In the case of the delete mount option we found that no one was using the delete=first and delete=all options and that the delete=whiteout option was strongly preferred. Because our user base is predominantly composed of LiveCD developers, delete=first was removed and delete=all is only present if Unionfs is compiled with UNIONFS_DELETE_ALL defined.

We also had several modes to describe permissions with which a whiteout was to be created. When a file is deleted Unionfs will create a .wh.name file where name is the name of the file. This tells Unionfs that it should remove this file from the view presented to the user. These options were removed since we found that copyup=currentuser and copyup=mounter went completely unused by our users:

copyup=preserve (default) creates the new file with the same permissions that existed on the file which was unlinked.
copyup=currentuser creates the new file with the UID, GID, and umask taken from the current user.
copyup=mounter creates the new file with UID, GID, and permissions specified in the options string of the Unionfs mount.

Although the extra options were interesting research concepts, they were not practical for what our users were using Unionfs for and only served to increase code complexity.

Another instance of where ideas that are good for research purposes fail in practice is in the creation of whiteouts. Initially, when a whiteout was created while removing a file, the whiteout was created atomically via rename and was then truncated. This was done so that if the process failed half-way through, there would not be any ambiguity about whether the file existed. This added additional complexity to the code without sufficient gains in either performance or functionality. Since then, we have removed atomic whiteout creation due to the inherent difficulty of maintaining the semantics of open, yet deleted, files.

4 Limitations

During the development of Unionfs, we had to make certain design decisions to help the overall implementation. Such decisions often impose limitations. We have identified three such limitations in Unionfs: modification of lower-level branches, mmap copyup with dynamic branch management, and scalability. We discuss each in detail below.

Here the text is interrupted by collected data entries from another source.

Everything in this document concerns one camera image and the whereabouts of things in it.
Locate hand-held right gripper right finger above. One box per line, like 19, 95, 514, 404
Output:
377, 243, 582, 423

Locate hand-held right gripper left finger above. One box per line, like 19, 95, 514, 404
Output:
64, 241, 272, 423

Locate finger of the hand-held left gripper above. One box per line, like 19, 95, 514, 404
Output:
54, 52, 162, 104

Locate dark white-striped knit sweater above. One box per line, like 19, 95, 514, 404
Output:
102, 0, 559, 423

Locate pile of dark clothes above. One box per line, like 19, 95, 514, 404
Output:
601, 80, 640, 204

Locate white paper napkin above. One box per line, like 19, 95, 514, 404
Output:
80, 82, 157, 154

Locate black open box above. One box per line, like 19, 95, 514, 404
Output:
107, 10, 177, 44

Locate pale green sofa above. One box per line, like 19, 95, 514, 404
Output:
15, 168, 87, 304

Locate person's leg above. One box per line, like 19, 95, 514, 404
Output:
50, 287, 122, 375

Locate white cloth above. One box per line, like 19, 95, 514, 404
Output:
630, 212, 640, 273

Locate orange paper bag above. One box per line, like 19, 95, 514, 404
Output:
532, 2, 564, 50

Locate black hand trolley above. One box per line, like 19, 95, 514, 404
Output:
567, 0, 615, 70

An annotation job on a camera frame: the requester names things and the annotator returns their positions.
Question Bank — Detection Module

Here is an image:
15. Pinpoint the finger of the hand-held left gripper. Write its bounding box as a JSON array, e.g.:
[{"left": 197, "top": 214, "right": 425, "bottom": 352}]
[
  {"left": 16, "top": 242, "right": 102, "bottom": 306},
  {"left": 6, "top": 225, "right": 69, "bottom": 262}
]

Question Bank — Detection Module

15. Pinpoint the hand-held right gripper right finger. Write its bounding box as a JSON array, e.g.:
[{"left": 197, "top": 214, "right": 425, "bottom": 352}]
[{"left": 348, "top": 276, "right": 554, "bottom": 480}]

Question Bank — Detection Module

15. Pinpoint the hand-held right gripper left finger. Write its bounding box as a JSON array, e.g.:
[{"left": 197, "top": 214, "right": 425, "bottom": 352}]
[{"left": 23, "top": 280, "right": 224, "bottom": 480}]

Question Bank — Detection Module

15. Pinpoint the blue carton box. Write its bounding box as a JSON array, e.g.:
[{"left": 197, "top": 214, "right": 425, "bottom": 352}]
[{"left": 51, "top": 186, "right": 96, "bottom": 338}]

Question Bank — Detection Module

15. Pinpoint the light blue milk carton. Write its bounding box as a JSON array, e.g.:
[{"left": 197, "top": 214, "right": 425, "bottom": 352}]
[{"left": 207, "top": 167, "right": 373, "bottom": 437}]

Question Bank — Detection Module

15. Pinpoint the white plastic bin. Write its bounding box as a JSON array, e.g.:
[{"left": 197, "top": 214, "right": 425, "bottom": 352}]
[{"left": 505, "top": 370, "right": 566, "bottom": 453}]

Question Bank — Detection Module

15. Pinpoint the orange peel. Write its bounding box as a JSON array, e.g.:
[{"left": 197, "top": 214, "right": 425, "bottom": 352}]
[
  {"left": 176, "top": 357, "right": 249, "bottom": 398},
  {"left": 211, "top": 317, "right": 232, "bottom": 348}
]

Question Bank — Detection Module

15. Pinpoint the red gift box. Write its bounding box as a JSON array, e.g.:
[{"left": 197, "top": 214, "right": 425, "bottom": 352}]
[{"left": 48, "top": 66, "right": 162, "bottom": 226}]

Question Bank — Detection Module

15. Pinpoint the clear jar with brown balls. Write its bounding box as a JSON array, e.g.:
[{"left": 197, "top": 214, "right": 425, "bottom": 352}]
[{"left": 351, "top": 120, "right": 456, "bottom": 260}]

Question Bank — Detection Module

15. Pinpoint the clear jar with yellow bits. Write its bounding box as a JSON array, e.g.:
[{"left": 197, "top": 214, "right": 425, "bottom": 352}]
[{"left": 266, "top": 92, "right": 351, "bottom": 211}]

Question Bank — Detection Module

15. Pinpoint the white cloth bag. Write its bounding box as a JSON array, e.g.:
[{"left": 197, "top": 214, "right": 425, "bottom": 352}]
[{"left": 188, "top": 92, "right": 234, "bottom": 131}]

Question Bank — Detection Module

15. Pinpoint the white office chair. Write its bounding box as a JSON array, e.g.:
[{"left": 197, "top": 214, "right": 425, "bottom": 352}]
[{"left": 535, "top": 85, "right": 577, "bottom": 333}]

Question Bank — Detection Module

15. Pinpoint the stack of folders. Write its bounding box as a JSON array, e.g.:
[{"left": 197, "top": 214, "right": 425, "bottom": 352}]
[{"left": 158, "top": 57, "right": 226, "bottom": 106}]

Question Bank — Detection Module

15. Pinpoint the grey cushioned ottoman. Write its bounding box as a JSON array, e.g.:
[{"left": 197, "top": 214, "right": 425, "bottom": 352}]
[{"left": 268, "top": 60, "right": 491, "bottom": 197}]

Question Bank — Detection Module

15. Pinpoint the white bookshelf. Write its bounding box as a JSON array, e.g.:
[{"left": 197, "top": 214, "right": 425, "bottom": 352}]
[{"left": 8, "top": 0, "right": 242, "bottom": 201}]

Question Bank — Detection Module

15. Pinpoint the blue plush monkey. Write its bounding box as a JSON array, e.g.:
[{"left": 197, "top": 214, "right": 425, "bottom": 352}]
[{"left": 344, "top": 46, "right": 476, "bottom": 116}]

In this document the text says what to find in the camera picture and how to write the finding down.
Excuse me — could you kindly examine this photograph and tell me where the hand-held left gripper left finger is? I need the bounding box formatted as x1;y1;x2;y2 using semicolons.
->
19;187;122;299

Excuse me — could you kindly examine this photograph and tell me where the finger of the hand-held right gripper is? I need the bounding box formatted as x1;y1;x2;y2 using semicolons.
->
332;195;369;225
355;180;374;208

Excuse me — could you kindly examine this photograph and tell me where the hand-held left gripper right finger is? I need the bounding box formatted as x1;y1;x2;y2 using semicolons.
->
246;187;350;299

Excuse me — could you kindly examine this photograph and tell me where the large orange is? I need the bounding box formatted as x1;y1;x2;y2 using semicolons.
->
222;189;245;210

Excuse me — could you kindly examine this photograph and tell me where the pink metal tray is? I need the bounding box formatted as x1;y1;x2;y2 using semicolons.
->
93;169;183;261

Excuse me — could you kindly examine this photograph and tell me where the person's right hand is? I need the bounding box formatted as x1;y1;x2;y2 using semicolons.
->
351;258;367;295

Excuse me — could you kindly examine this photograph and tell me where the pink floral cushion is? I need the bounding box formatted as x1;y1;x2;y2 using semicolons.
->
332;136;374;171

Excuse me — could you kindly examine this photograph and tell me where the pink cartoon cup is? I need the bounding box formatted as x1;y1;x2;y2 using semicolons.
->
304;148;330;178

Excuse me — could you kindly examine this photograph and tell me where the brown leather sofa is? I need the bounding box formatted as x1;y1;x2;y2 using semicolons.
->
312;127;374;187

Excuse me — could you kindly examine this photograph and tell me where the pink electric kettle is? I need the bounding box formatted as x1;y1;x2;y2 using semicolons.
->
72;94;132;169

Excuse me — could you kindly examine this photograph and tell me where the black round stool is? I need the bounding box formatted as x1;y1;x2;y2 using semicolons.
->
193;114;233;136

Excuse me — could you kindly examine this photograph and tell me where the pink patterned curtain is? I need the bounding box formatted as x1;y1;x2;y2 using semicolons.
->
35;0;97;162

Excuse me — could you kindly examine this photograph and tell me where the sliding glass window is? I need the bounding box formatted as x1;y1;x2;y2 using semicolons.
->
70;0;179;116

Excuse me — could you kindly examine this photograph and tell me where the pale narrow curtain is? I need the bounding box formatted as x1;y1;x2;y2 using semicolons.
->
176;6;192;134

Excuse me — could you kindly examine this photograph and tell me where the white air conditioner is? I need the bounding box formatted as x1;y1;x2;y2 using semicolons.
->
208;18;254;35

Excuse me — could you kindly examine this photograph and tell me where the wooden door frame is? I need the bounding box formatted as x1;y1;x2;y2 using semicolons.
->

Modification of lower-level branches. The current design of Unionfs and other stackable file systems on Linux results in double caching of data and meta-data. This is an unfortunate side-effect of the way the Linux VFS is implemented-there is no easy coordination between objects cached at different levels [1]. This forces us to maintain a list of lower VFS objects for each upper object. For example, a Unionfs inode contains an array of pointers to all the corresponding inodes on the underlying branches. Unionfs has to copy certain information from the underlying inode for a file to the Unionfs inode: metadata information such as file size, access permissions, group and owner, and so on.

Since Unionfs expects the underlying inode (and therefore the file) to have certain properties about the file (e.g., have a size consistent with that saved in the Unionfs inode) it is possible for inconsistencies to appear if a process modifies the lower inode directly without going through Unionfs. We encourage our users to avoid modifying the lower branches directly. This works well in scenarios where many of the branches are stored on read-only media (e.g., LiveCDs). However, there are some people who want to use Unionfs to provide a unified view of several frequently changing directories. Moreover, if users delete or rename files or directories, then Unionfs points to the older object, again yielding an inconsistent view.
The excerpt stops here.